:: What the task requires ::
Both ends included, restate word for word the lines from the first line of the listing through the line containing "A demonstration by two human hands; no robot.". Leave the pictures out.

:: Material provided ::
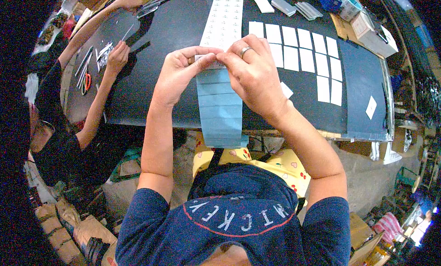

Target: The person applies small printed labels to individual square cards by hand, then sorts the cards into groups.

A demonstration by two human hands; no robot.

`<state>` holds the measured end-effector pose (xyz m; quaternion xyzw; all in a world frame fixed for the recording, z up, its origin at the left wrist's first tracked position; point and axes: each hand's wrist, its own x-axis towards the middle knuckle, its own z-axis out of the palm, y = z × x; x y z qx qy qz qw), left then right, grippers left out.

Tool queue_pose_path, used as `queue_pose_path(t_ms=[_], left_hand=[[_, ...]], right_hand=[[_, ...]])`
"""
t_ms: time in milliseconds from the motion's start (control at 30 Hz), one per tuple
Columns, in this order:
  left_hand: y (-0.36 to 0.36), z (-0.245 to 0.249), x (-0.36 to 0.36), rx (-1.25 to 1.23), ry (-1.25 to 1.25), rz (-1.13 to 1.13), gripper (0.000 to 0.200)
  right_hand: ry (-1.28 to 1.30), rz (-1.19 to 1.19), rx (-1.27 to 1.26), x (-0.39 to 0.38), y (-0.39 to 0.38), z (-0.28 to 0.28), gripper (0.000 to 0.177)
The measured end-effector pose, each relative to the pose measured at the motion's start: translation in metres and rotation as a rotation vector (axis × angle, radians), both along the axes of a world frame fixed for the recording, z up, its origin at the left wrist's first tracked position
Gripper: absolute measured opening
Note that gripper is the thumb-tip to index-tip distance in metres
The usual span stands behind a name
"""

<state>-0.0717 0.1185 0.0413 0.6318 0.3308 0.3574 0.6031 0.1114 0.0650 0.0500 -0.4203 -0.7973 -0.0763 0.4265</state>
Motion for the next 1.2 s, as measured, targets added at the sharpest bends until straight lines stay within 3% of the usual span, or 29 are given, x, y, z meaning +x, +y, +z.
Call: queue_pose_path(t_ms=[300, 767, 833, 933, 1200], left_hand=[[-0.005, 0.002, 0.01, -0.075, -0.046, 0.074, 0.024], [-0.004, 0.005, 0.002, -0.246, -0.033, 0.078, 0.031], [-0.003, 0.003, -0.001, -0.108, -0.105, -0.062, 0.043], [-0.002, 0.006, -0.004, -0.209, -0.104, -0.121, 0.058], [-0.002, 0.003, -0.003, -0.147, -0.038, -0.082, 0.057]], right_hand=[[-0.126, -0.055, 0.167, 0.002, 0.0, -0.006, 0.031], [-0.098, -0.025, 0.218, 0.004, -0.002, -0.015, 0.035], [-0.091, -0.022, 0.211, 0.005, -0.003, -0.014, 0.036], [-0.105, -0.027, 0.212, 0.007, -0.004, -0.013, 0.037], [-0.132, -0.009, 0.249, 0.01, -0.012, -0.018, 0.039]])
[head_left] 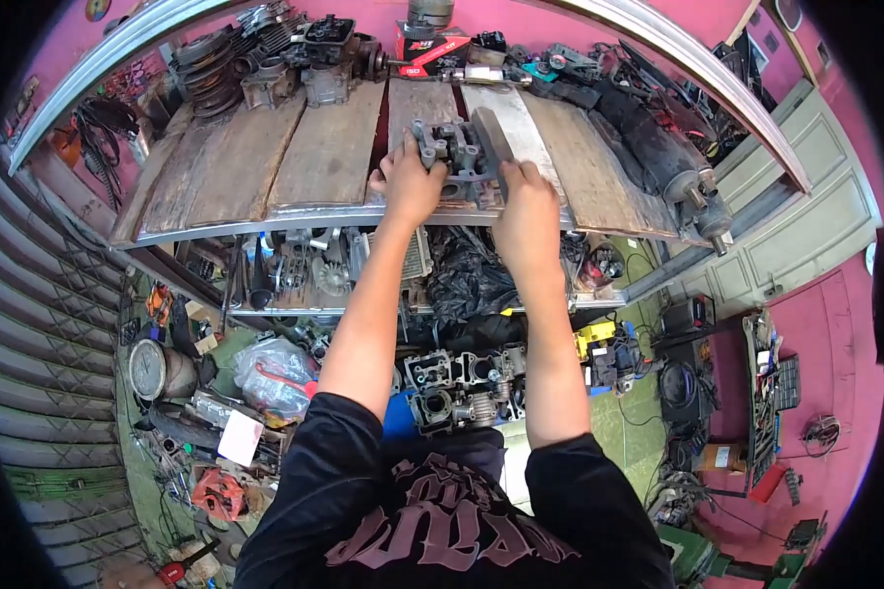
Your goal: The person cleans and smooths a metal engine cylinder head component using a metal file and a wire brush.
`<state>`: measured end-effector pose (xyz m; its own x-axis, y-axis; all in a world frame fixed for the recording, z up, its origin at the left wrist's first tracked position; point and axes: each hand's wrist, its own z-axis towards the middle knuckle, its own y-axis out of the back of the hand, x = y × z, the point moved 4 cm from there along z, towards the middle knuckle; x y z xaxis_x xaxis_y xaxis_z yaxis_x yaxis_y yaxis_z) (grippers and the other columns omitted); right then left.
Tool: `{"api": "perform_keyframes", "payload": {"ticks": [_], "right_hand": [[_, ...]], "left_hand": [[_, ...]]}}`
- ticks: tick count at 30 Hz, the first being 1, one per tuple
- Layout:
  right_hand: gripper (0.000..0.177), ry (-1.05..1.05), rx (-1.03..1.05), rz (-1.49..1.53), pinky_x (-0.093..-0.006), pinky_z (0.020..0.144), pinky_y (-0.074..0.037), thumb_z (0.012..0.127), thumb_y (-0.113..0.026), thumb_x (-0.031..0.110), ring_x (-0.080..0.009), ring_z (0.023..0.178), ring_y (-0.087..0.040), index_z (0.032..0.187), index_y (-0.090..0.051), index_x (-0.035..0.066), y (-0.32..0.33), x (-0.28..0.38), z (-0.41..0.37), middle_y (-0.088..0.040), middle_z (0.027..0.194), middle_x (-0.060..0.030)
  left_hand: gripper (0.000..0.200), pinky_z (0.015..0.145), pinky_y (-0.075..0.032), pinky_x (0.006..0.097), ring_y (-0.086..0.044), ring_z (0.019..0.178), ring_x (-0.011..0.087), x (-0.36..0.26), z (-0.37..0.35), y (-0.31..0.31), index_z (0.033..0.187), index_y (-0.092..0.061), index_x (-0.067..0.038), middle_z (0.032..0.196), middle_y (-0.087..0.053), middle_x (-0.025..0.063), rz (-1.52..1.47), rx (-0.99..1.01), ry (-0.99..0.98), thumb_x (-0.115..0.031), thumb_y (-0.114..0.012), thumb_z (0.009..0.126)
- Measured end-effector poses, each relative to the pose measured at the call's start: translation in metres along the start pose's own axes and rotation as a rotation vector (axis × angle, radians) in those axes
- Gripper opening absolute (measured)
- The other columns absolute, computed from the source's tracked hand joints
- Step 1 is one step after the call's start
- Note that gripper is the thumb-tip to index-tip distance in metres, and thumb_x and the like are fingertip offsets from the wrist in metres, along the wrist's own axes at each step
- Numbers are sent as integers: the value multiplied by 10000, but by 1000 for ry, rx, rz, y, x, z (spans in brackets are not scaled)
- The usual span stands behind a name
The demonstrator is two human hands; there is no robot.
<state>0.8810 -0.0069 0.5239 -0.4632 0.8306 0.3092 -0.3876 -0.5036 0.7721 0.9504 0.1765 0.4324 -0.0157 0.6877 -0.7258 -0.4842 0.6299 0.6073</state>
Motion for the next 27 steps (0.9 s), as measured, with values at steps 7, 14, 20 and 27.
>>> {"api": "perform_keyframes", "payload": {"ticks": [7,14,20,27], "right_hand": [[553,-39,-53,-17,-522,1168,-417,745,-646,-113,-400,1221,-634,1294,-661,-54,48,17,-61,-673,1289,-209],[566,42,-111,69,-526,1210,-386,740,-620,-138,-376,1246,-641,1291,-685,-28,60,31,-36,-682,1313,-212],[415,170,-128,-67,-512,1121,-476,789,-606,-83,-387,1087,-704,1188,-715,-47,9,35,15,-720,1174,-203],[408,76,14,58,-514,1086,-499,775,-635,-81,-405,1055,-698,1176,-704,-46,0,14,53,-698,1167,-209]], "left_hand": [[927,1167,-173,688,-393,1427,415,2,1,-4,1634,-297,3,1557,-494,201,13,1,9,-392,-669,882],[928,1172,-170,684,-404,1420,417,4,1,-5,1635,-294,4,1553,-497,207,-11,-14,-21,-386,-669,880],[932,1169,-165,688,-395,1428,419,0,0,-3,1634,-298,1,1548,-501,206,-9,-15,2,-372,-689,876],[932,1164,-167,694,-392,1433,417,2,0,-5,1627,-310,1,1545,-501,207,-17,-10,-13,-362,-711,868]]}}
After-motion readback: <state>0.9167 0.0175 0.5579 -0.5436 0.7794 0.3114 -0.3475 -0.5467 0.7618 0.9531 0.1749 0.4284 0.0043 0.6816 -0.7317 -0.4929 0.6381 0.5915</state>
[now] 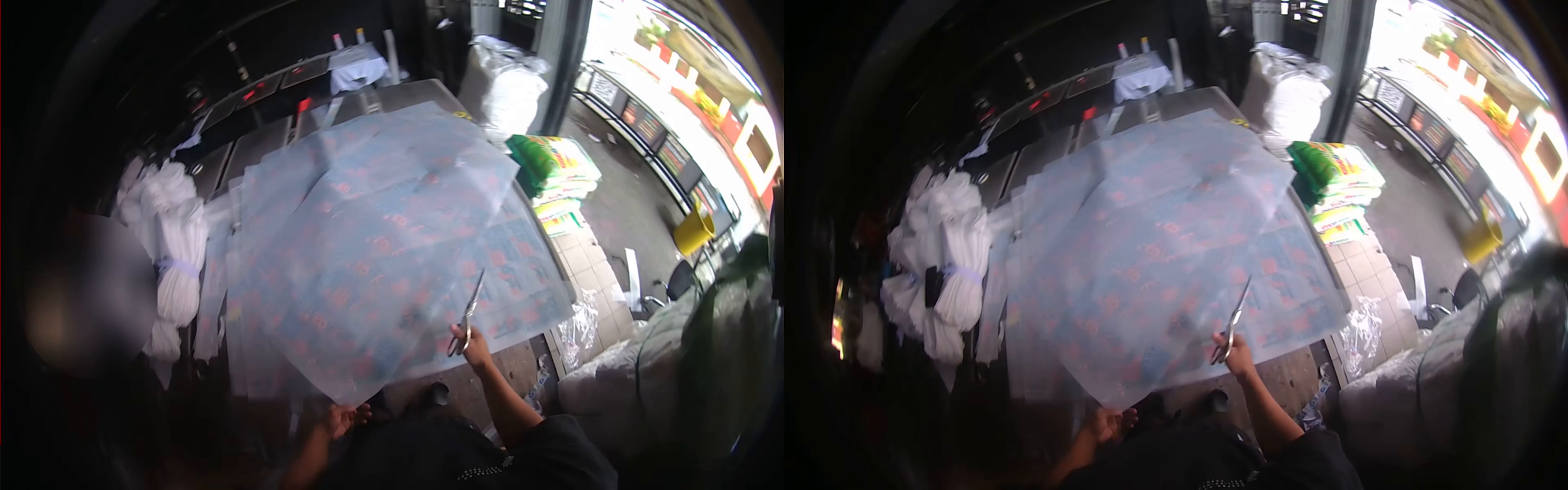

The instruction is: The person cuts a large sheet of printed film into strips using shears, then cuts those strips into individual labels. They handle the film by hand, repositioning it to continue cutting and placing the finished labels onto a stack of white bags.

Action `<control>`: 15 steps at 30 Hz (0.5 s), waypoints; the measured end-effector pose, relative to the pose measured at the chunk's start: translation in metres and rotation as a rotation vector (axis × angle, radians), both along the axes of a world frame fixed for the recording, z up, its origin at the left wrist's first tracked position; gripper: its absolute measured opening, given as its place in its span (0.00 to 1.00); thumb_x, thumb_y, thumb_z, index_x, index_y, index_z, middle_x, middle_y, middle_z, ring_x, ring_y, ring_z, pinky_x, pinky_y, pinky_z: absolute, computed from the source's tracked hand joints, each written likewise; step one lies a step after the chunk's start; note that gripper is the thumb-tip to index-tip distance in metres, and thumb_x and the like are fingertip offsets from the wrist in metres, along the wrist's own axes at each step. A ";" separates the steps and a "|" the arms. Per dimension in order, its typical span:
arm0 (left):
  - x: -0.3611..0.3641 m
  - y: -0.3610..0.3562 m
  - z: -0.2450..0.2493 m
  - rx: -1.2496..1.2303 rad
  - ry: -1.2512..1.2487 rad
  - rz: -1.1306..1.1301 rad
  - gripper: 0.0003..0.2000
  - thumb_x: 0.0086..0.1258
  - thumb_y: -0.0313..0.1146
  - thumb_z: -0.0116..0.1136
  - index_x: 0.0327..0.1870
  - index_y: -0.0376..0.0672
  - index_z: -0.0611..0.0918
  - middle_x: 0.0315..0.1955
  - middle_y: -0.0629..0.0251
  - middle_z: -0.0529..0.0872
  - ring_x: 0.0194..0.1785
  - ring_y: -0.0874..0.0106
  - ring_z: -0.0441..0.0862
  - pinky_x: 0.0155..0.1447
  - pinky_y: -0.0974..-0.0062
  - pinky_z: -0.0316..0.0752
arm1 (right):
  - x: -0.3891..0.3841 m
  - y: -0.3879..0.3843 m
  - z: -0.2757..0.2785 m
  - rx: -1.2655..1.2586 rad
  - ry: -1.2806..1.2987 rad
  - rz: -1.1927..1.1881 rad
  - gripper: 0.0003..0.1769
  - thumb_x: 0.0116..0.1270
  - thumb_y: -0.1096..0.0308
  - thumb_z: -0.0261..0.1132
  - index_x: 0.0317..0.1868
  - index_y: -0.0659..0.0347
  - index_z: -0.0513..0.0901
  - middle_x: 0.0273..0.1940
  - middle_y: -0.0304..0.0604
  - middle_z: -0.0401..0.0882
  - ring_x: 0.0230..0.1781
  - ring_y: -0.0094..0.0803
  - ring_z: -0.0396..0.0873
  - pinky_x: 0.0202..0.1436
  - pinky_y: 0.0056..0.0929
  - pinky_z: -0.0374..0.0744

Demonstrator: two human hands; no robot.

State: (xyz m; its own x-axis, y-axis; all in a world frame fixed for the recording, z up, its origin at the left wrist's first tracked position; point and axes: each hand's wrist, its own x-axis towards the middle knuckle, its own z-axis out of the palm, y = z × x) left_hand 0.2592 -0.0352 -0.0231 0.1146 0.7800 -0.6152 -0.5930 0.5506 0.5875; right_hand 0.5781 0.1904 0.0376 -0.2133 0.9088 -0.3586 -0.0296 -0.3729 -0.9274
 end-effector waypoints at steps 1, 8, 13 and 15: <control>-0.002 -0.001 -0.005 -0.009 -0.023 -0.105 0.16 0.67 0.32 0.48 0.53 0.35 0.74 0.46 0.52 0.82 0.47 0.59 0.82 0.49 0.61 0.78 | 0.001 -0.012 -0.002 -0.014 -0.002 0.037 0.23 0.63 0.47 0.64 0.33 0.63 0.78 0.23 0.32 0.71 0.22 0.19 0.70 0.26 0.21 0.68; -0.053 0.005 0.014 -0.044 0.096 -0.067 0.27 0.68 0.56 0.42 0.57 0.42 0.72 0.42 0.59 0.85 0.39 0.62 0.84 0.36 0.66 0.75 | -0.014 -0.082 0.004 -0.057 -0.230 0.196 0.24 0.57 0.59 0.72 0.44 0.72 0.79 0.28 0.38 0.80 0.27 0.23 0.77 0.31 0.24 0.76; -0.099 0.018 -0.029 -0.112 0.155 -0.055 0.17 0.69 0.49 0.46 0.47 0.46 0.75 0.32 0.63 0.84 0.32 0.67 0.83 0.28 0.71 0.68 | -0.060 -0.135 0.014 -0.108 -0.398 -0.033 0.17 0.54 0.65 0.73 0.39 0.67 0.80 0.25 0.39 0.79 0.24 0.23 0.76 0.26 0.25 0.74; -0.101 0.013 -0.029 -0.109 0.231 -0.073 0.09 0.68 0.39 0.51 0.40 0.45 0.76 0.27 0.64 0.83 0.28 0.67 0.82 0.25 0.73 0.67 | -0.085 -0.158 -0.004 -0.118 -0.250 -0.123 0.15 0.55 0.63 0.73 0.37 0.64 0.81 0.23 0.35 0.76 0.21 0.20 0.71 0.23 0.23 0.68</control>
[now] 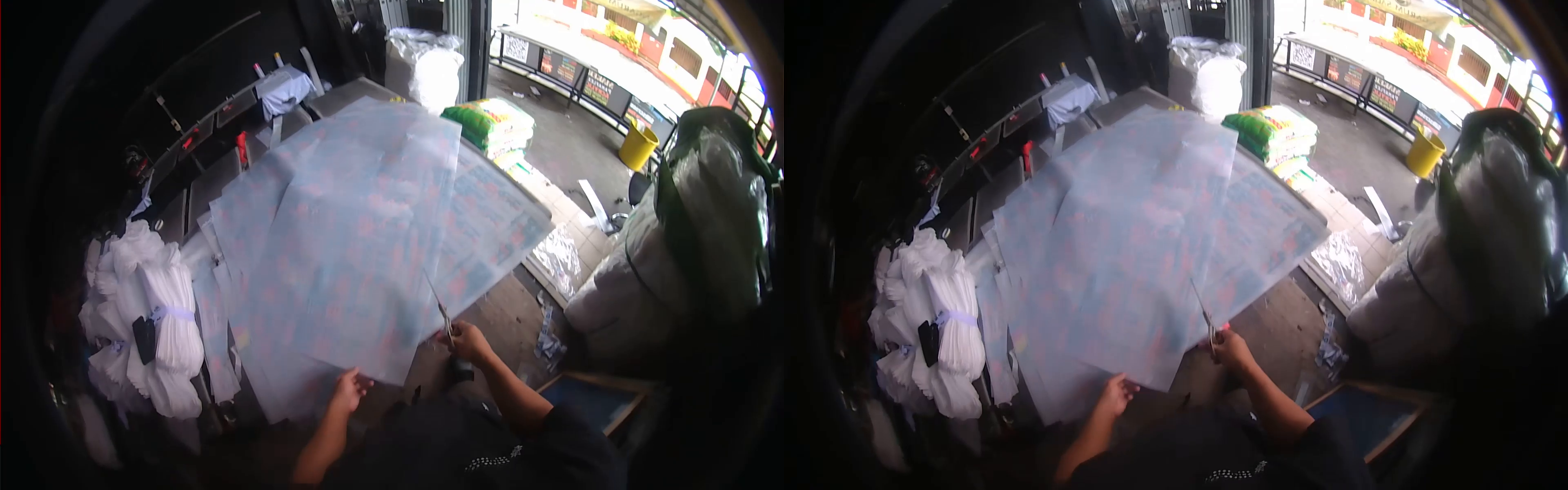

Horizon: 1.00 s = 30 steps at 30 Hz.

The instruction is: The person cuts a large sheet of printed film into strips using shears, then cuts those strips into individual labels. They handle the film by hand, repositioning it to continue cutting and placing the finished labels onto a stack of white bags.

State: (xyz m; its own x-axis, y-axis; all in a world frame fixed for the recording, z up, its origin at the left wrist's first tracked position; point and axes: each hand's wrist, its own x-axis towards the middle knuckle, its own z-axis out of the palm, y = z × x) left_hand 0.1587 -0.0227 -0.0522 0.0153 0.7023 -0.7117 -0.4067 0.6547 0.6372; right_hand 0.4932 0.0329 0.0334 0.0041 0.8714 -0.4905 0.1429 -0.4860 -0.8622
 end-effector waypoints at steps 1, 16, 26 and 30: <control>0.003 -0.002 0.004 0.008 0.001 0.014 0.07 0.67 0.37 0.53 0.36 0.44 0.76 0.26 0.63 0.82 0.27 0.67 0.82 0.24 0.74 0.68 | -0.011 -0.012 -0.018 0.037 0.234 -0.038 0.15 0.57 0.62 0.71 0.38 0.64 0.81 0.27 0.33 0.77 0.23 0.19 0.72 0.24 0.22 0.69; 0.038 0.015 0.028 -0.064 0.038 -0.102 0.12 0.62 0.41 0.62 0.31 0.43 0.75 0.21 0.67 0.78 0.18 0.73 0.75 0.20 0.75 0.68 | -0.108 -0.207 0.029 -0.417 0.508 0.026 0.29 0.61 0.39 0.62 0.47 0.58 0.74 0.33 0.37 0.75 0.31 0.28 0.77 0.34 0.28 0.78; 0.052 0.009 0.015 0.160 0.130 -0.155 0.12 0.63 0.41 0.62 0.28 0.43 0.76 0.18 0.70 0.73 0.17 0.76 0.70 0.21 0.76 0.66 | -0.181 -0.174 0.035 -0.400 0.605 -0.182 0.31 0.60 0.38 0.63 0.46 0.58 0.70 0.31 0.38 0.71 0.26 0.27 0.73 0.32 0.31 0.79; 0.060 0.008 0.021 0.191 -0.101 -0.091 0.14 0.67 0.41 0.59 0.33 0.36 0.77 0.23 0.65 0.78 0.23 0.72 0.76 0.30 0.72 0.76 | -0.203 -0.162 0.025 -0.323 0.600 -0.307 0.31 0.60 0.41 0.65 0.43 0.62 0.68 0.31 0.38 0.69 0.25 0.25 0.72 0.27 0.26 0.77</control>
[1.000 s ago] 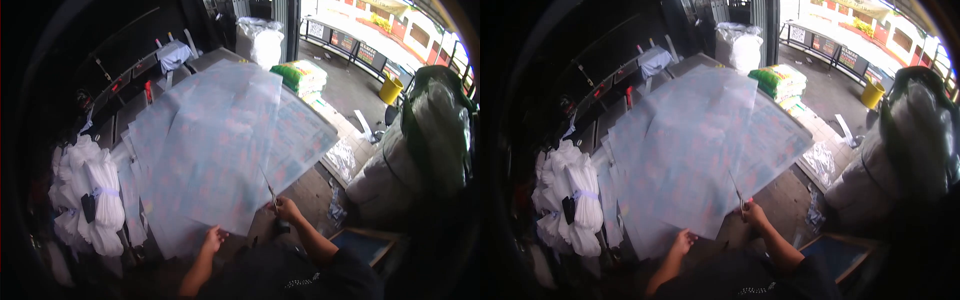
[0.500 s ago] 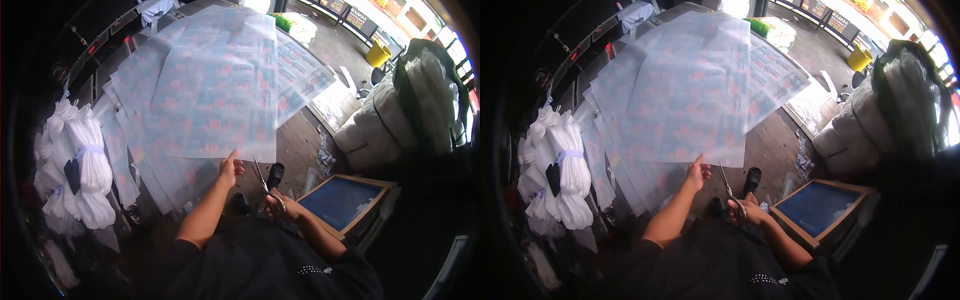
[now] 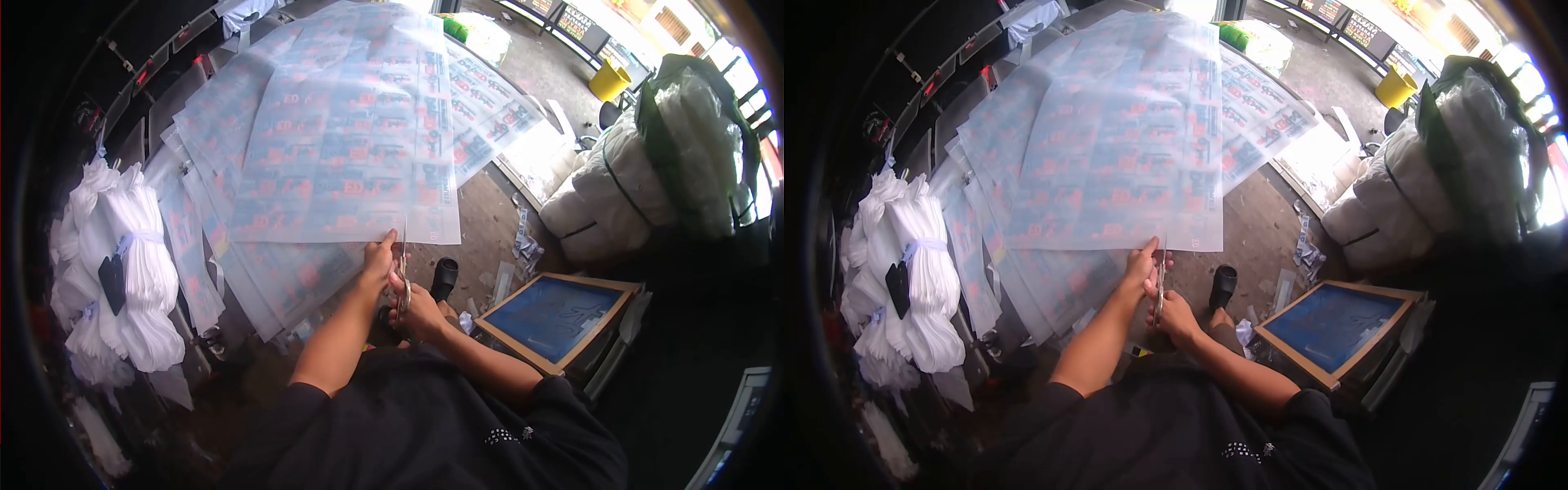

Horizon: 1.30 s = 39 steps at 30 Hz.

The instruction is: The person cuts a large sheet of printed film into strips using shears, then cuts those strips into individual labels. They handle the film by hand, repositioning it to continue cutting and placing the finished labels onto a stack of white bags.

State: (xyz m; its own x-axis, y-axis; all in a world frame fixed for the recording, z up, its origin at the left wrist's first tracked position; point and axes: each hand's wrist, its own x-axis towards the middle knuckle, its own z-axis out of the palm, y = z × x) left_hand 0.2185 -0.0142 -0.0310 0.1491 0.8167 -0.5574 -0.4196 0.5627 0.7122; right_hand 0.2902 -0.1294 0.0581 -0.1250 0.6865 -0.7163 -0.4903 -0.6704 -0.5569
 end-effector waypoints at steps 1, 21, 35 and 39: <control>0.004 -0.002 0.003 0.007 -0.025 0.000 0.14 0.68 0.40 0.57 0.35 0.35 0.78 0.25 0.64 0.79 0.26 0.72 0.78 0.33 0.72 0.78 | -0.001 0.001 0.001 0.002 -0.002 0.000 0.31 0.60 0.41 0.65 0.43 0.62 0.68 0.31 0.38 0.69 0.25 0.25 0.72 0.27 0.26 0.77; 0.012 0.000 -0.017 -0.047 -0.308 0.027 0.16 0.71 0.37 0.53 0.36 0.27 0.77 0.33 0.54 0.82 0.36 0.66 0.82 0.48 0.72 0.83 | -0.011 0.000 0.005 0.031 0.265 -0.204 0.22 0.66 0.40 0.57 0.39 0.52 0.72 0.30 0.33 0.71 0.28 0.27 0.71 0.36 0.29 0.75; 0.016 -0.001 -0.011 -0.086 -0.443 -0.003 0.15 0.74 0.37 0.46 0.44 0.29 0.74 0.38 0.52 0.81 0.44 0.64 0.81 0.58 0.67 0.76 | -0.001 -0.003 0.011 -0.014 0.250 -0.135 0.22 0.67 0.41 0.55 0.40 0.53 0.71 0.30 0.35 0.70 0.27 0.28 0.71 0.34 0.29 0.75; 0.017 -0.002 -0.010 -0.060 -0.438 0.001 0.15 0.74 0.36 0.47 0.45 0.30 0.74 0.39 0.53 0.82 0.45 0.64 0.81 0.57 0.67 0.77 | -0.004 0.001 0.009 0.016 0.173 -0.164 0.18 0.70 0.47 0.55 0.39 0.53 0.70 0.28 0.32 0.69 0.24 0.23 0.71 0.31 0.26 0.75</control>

:: Answer to the problem ::
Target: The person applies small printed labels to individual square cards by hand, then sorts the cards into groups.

A demonstration by two human hands; no robot.

There is no more to the exercise.